Zona kuning, boleh ada PKL namun bersifat sementara, bangunan non permanen, pemberlakulan lokasi berdagang siftnya ada waktunya dan jenis dagangannya. Contoh, pedagang di depan Taman Cadika, PKL pasar tumpah di Medan dibuat hari minggu. Misalnya Car Free Day di Lapangan Merdeka.

Zona hijau yakni tetap syaratnya bangunan non permanen, daerah relokasi atau perpindahan kemudian dalam rangka pengembangan pasar.

Kemudian aturannya tapi dalam pelaksanaannya seperti tidak dilakukan. Setiap PKL harus memiliki tanda pengenal yang dikeluarkan oleh wali kota.

"Saya lihat di Yogya dan Solo, pedagang selain diberikan tanda pengenal mereka juga dikutip retribusi resmi yang masuk ke kas daerah. Di Medan belum ada. Bahkan trotoar disewakan oleh OKP, mereka yang dapat duit. Ini kelemahan kita di Medan. Jika Solo dan Yogya mereka sudah rapi menangani ini, Bandung apalagi," papar Henry Jhon Hutagalung yang duduk di Komisi II DPRD Medan ini.

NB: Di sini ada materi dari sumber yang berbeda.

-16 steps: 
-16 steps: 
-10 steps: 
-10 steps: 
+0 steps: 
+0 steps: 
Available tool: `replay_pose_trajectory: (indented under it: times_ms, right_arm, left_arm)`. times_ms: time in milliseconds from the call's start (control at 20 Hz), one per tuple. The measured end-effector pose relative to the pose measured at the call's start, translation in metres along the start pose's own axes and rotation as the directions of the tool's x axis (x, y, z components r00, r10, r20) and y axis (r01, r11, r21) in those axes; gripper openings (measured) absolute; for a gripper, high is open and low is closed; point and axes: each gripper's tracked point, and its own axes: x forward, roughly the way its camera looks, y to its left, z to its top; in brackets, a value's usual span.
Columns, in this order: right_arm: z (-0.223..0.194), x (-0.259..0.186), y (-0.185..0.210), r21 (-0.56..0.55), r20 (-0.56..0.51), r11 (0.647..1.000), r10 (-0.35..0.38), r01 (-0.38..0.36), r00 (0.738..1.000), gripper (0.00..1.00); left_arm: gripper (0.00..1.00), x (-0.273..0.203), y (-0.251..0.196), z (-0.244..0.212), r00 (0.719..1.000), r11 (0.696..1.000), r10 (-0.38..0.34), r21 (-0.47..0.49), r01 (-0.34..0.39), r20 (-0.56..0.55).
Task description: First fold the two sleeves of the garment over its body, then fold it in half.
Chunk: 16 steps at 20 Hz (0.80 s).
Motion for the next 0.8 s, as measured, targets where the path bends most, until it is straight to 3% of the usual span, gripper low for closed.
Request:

Yang penting dalam Perda ini, lanjut politisi PSI itu, bagaimana para pedagang kaki lima bisa berjualan dengan nyaman. Tidak terganggu dengan Satpol PP. Kita sering menyuarakan biarlah Pedagang berjualan di atas trotoar, karena banyak yang harus mereka hidupi dari keluarganya.

"Lihat di Jalan Karyawisata depan Cadika, puluhan pedagang kaki lima berjualan di sana, dan itu banyak keluarga diselamatkan dengan dibolehkannya mereka berjualan," ujarnya.

Food Truck

Di kesempatan itu, Henry Jhon Hutagalung menyampaikan keinginannya membuka food truck. Menurutnya, food truck jauh lebih simple namun biayanya lebih mahal. Karena harus memiliki kendaraan mobil atau truk.

Jika memiliki food truck, pedagangnya hanya nongkrong di satu tempat saja, pada jam tertentu saja. Tapi tidak dalam kerangka zonasi.

"Jika bapak ibu ke bandara Kuala Namu, coba lihat di depan stadion olahraga di sana. Di sana sudah ramai sekali namun belum dikelola, masih sendiri-sendiri. Sudah ramai sekali, karena di sana banyak pengunjung yang berkunjung ke sport centre Sumatera Utara," jelasnya.

Itu sebenarnya menguntungkan. Hanya perlu beberapa waktu untuk berjualan. Tidak perlu sewa tempat. Kalau sewa tempat mahal. Dan pedagang bisa berpindah-pindah. Henry mengilustrasikan seperti pedagang kacang dan jagung rebus.

"Dia sudah punya informasi di mana ada pesta, di lapangan mana ada kegiatan. Dia tinggal duduk saja, orang yang datang membeli," katanya.

Ini peluang yang menurutnya sederhana, tapi bisa memperoleh penghasilan banyak.

"Bapak ibu yang berminat dan punya modal boleh coba-coba buka dengan food truck untuk mendapatkan penghasilan tambahan," sarannya.

Terkait sanksi bagi para pedagang yang melanggar Perda, hanya dikenakan sanksi administrasi dan hanya denda kurungan maksimum tiga hari dan Rp1 juta Kalau dirupiahkan.

"Pada umumnya tidak diterapkan karena toleransi dari pemerintah daerah. Karena sifatnya membantu pedagang kaki lima," pungkasnya.